Lembro-me bem da vista súbita, na curva à direita e na sinuosa descida até ao vale.
Lá em baixo, no limiar da dupla faixa de rodagem da nacional 1, permanecia o mosteiro, tons amarelos num decampado poeirento que bem poderia representar a vitória triunfal de D. Nuno sobre os intrometidos espanhóis.
Era uma imagem repetida, um marco das viagens rodoviárias ao Norte.
O mosteiro solitário, imponente, orgulhoso e desafiador.
Tal como os primeiros séculos da afirmação de um novo reino, de poder real e da autonomia de um país.
Tão importante que se afirmava na solidão da paisagem, como se fosse esta a forma de realçar as suas características únicas, o esforço despendido na sua construção, ao longo de mais de cento e cinquenta anos, e uma espécie de grandiosa Ermida em memória da dinastia de Avis.
Um projeto de legitimação.
Hoje, o mosteiro foi reduzido à sua própria dimensão, pela intrusiva malha urbana nascida da fama e do proveito da república.
Desvaneceu-se a auréola exterior e a singularidade do momento, na mesma proporção em que se partilhava a nossa memória coletiva com o mundo.

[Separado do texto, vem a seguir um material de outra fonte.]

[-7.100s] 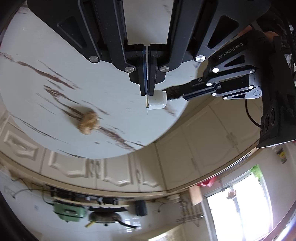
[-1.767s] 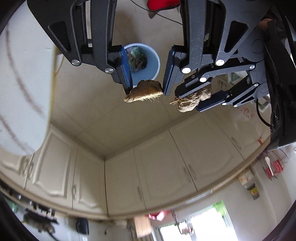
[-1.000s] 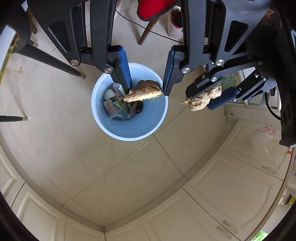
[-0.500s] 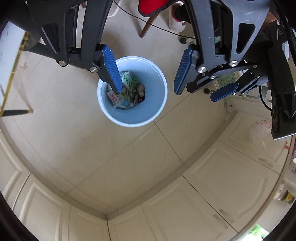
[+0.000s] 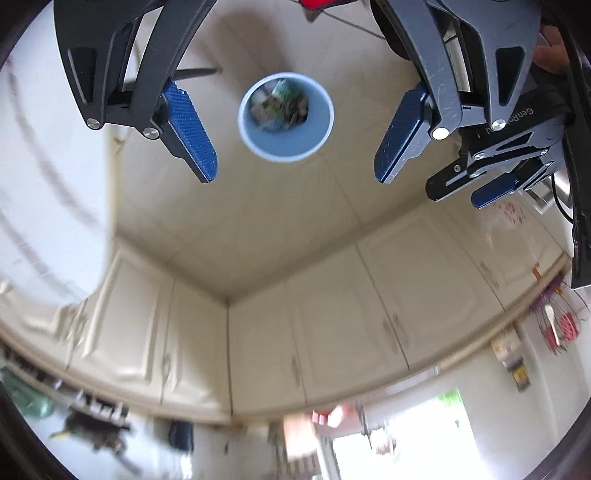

Porém, intocável na sua essência interior, cruzando a porta principal, virando a sul para a sala do capítulo, assegurando que o fundador da dinastia indicava o caminho do império ou atravessando a capela-mor para leste, desafiando os nossos truculentos vizinhos onde, ainda hoje permanece uma auréola mística de um claustro inacabado, inundado de um silêncio redentor.
Como se o mosteiro precisasse das capelas imperfeitas para se completar.
Como se houvesse uma qualquer conjugação de astros que explicasse a disposição dos claustros e uma abóboda feita de estrelas.
Lá fora, no antigo terreiro poeirento, renascia a nova feira medieval, como se não tivesse havido História depois de D. João I.
Assavam-se borregos ao luar, o David Carreira desafiava um público fácil e contorcia-se contra o som, um inimigo muito mais devastador que os espanhóis de Aljubarrota.
D. Duarte sorriu, olhou para D. Leonor e estendeu-lhe a mão.
E todos percebemos o significado das capelas imperfeitas.
E, apesar de também entendermos que os tesouros não podem ficar só para nós, não deixamos de ter saudades daquela visão intermitente e repetida do majestoso e solitário mosteiro amarelo que abarcava toda a paisagem e se nos deparava, pelo menos a cem à hora, sempre que nos preparávamos para ultrapassar um camião de mercadorias, no limiar da dupla faixa de rodagem da estrada nacional 1.

Eu e o da boa memória.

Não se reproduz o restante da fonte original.